Si le premier passage de ragréage autolissant n’a pas suffi à rattraper la totalité de la pente ou si des imperfections subsistent, il est techniquement possible de couler une seconde couche.
Cependant, vous devez respecter un protocole strict. Attendez le séchage complet de la première couche (généralement 24 heures) pour que le retrait du mortier soit totalement stabilisé.
Appliquez impérativement une nouvelle couche de primaire d’accrochage sur le premier ragréage sec avant de couler le second. Sans ce primaire, la nouvelle couche très fluide glissera sur la première sans y adhérer.
Quelles sont les alternatives au ragréage autolissant pour rattraper un sol pas droit ?
Si votre sol présente des irrégularités trop importantes (supérieures à 4 centimètres), le coulage d’un ragréage liquide devient techniquement complexe et financièrement hors de prix.
Plusieurs solutions alternatives de nivellement à sec permettent de rattraper des hauteurs importantes sans alourdir les structures de votre plancher :
- La chape sèche en plaques : elle consiste à étaler un lit de granules d’argile expansée parfaitement nivelé, puis à poser des plaques de sol en plâtre ou en OSB emboîtées.
- La pose de lambourdes calées : idéale sous un parquet massif, elle permet d’ajuster le niveau à l’aide de cales en bois fixées sous une ossature solide.
- Le ponçage mécanique : si le sol présente simplement quelques bosses locales sur une dalle béton plane, l’utilisation d’une ponceuse à béton diamantée résout le problème proprement et sans apport de matière.
Dégager les volumes pour un intérieur serein et ordonné
Un projet de rénovation de sol est l’occasion parfaite pour repenser l’agencement et l’encombrement de vos pièces de vie.

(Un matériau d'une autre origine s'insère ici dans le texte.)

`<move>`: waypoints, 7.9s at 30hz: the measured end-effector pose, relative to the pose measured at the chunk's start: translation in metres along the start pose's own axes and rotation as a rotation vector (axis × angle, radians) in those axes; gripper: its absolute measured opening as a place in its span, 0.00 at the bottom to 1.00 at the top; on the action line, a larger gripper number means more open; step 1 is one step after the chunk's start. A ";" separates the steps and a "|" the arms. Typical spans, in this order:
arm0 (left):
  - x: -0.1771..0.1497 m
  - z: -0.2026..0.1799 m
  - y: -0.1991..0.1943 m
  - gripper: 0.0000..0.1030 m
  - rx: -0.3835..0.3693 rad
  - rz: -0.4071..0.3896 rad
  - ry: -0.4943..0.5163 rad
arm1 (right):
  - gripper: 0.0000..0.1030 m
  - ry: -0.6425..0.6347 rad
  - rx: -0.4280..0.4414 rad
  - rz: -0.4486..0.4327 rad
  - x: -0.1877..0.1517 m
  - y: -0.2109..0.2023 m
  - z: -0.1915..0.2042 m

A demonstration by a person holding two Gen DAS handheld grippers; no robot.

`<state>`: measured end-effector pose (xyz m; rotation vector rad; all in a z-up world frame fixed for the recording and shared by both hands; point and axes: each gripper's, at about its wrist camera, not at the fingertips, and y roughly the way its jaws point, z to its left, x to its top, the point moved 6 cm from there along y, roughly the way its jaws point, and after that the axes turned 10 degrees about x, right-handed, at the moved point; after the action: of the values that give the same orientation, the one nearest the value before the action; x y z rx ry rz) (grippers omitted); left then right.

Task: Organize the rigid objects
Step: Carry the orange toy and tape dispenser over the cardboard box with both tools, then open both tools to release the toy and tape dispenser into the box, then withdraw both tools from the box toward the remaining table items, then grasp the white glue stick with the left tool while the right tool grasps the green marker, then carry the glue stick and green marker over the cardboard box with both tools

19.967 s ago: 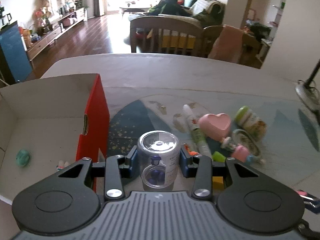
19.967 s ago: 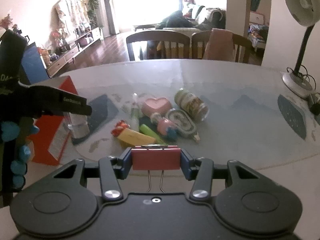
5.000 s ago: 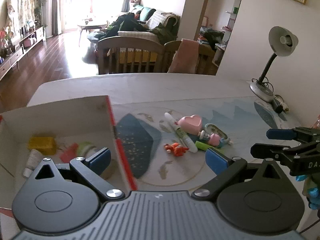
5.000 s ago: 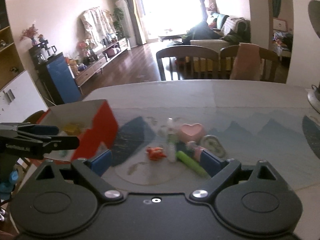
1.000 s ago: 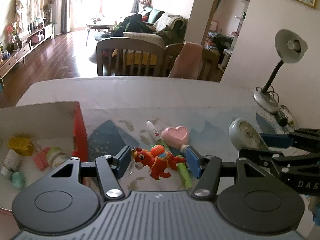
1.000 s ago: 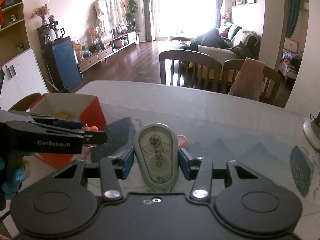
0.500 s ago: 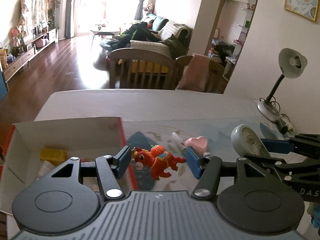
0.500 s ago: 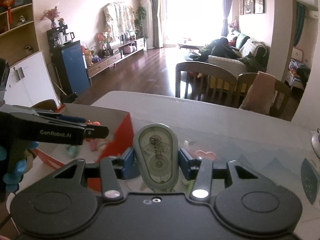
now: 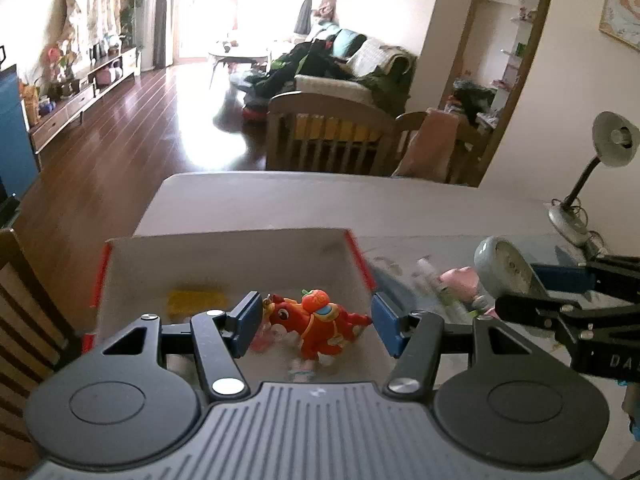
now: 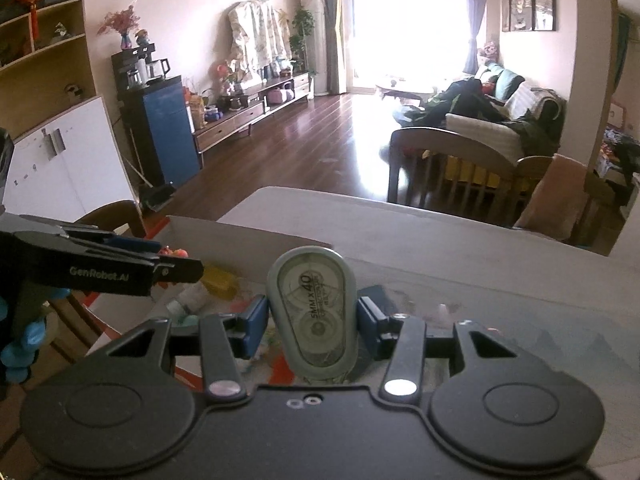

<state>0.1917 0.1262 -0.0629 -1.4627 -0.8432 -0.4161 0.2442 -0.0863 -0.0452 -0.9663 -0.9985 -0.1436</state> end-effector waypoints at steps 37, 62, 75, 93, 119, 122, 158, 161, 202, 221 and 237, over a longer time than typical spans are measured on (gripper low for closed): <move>-0.083 0.088 0.113 0.58 0.032 0.305 0.056 | 0.46 -0.125 0.101 0.342 -0.051 0.169 0.059; -0.083 0.086 0.113 0.58 0.057 0.360 0.055 | 0.54 -0.052 0.140 0.320 -0.043 0.149 0.061; -0.071 0.080 0.070 0.59 0.040 0.255 0.041 | 0.61 -0.003 0.146 0.205 -0.025 0.099 0.062; -0.033 0.038 0.005 0.68 -0.014 0.066 0.058 | 0.83 0.045 0.115 -0.005 -0.013 0.006 0.038; -0.016 -0.107 0.035 0.87 -0.129 0.015 0.090 | 0.87 0.171 -0.109 -0.021 -0.079 -0.046 -0.113; -0.015 -0.126 0.043 0.89 -0.142 0.014 0.086 | 0.87 0.151 -0.125 -0.001 -0.086 -0.041 -0.125; -0.038 -0.244 0.223 0.89 0.101 0.226 0.063 | 0.60 0.109 0.000 0.217 -0.152 0.057 -0.180; -0.039 -0.242 0.231 0.89 0.108 0.233 0.051 | 0.59 0.105 -0.017 0.203 -0.152 0.059 -0.177; -0.050 -0.226 0.201 0.17 0.050 0.193 0.121 | 0.14 0.218 -0.064 0.142 -0.153 0.020 -0.157; -0.032 -0.189 0.103 0.17 -0.022 0.153 0.026 | 0.14 0.219 -0.067 0.009 -0.098 -0.047 -0.118; -0.016 -0.100 0.050 0.17 -0.027 0.096 -0.049 | 0.14 0.170 -0.007 -0.035 -0.049 -0.034 -0.039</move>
<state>0.2411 0.0313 -0.0985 -1.5368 -0.8054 -0.3213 0.2239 -0.1501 -0.0688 -0.9278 -0.8594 -0.2544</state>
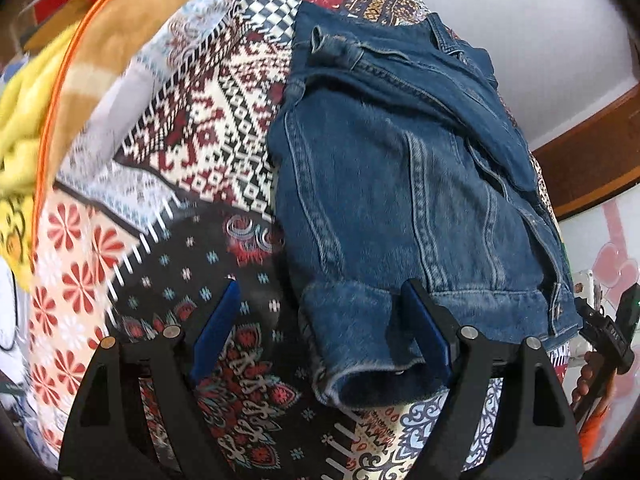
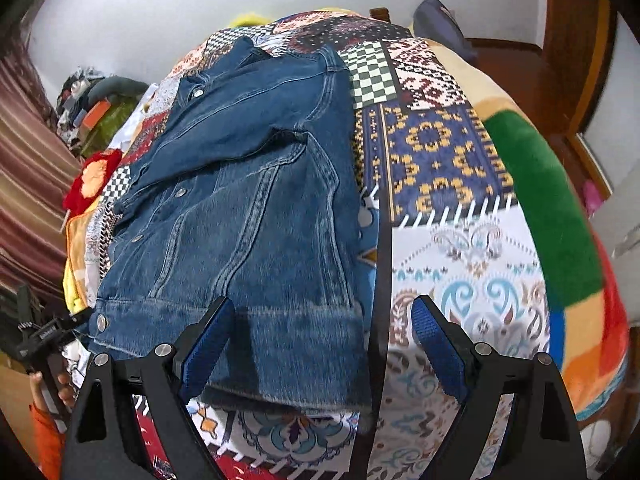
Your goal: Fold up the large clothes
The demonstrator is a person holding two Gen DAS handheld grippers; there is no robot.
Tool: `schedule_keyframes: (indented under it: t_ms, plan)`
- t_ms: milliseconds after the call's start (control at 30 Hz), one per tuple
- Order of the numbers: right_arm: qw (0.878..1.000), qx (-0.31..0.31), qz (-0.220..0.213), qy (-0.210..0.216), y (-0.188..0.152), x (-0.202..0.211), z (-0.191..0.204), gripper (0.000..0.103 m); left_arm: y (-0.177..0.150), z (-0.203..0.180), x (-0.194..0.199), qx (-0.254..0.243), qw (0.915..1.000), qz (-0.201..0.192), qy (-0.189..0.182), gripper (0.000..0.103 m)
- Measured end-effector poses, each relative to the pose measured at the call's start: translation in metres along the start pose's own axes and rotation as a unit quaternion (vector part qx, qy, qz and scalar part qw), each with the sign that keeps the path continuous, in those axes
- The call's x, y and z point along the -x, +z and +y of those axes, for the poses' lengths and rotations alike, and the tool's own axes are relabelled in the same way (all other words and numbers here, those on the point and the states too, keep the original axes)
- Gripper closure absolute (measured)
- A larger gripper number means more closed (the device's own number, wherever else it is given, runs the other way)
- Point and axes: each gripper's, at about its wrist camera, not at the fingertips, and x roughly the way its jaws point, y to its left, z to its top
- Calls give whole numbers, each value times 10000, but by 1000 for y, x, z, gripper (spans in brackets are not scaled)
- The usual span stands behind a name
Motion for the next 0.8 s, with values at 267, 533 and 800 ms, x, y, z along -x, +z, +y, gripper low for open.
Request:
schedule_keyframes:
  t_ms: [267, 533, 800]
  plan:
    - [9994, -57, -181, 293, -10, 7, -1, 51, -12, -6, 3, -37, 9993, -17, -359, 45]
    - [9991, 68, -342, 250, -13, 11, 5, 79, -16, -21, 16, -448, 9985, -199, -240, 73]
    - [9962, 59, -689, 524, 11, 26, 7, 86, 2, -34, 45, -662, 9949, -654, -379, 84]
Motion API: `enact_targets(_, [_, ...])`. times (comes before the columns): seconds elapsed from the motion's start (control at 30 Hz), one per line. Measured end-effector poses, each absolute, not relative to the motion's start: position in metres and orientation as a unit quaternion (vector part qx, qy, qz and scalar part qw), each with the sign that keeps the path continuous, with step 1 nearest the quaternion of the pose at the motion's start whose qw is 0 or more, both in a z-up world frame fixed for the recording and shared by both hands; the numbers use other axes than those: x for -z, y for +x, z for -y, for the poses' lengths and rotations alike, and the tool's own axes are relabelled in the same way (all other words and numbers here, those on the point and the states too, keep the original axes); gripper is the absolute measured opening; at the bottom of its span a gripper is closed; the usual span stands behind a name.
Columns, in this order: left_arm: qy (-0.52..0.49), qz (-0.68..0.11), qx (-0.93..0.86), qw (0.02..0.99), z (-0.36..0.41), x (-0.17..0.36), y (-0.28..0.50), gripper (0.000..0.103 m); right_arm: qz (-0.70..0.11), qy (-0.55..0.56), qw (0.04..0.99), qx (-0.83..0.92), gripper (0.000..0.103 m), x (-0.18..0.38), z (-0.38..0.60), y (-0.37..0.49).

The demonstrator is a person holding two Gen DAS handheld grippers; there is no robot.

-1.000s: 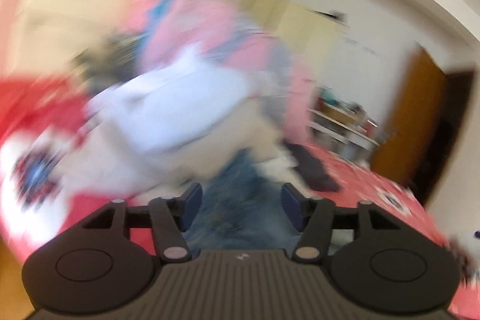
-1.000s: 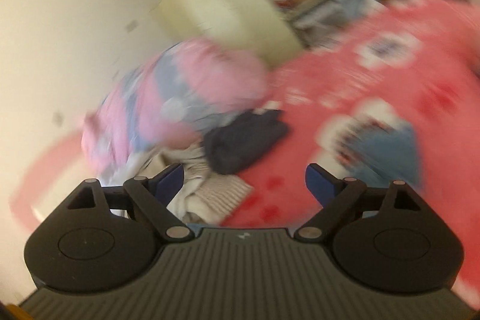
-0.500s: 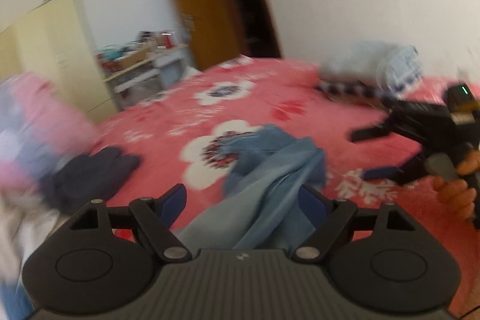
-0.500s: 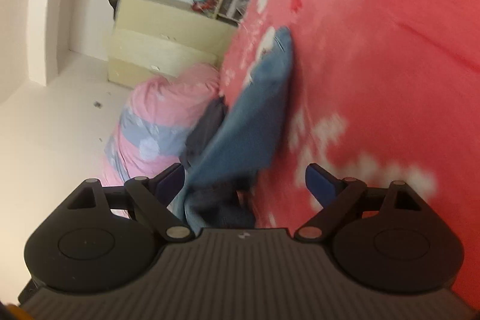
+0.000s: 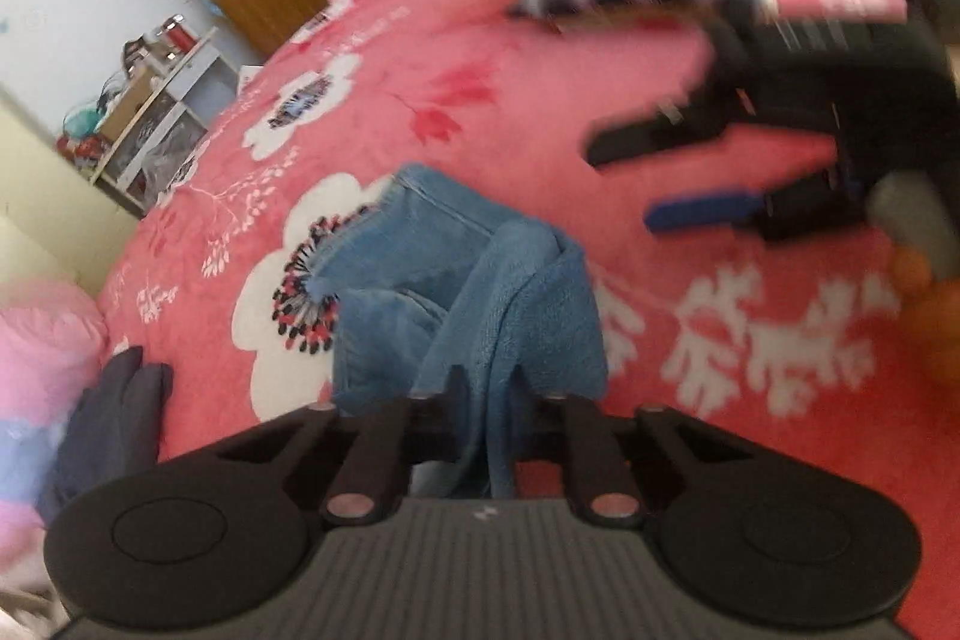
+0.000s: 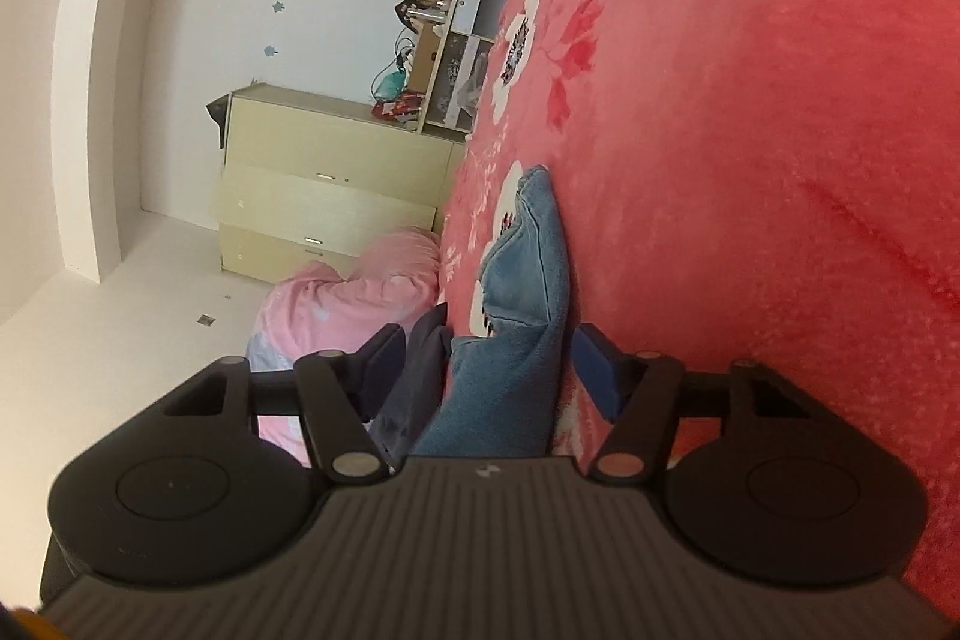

Profitez de la mise en œuvre de votre ragréage, qui nécessite de vider entièrement la pièce de ses meubles, pour trier vos effets personnels et vous défaire des éléments superflus.
Un sol parfaitement droit et dégagé de tout meuble massif inutile laisse circuler la lumière naturelle de manière fluide. Cette clarté visuelle apporte une sensation de calme et d’espace, transformant vos pièces rénovées en lieux de vie sains, sereins et accueillants.